Assignment = Determine how many lines of the listing below hold the string "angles", then state that number alone.

Provided data =
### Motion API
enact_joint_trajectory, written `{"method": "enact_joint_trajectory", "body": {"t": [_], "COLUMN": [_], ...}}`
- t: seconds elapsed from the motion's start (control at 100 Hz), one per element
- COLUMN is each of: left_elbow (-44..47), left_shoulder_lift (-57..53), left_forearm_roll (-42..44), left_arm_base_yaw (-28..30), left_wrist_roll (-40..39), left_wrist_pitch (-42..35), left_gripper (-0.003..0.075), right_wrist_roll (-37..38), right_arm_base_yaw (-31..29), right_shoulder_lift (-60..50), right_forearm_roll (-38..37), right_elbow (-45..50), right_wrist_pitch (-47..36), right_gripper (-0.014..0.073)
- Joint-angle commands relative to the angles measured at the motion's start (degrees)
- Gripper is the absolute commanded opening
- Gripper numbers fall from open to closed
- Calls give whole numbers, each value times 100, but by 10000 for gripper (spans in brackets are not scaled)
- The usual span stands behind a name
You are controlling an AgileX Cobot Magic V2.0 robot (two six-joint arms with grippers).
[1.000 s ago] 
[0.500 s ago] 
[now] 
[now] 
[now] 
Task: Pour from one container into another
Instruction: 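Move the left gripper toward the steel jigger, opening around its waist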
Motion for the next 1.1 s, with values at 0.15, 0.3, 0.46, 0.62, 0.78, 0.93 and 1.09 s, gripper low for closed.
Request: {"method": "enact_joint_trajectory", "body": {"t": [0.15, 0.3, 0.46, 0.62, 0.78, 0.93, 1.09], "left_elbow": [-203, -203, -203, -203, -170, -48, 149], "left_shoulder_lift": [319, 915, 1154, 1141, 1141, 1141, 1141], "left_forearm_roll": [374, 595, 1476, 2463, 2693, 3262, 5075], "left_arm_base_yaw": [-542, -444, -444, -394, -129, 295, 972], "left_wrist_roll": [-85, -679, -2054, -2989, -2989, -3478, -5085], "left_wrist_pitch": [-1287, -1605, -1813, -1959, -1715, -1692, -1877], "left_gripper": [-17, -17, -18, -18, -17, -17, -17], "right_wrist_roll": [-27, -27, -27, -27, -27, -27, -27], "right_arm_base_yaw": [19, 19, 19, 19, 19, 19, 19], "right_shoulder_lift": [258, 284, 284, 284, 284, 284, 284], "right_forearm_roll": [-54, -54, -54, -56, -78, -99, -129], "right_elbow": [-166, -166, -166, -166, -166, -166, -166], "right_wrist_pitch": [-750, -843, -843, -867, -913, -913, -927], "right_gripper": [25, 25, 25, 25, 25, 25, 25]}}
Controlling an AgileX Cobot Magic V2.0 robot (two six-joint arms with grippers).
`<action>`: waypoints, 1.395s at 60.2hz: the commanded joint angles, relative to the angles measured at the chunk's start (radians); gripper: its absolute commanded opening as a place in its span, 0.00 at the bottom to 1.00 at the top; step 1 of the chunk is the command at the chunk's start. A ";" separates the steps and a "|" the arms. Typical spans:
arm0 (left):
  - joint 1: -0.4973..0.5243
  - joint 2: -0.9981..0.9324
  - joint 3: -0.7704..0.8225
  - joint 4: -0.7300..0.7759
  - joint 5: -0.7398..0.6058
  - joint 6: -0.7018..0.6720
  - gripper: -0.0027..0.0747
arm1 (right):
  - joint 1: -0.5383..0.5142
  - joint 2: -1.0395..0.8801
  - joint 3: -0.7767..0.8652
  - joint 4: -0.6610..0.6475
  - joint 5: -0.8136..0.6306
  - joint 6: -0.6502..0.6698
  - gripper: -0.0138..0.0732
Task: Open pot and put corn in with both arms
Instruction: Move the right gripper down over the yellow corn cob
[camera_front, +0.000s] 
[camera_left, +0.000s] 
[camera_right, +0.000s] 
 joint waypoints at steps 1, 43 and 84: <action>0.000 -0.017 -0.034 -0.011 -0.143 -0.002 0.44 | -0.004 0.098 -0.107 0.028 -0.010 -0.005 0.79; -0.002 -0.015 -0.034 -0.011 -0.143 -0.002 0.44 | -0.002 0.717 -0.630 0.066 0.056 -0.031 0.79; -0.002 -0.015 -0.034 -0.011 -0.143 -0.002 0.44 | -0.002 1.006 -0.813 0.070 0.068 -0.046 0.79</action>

Answer space = 2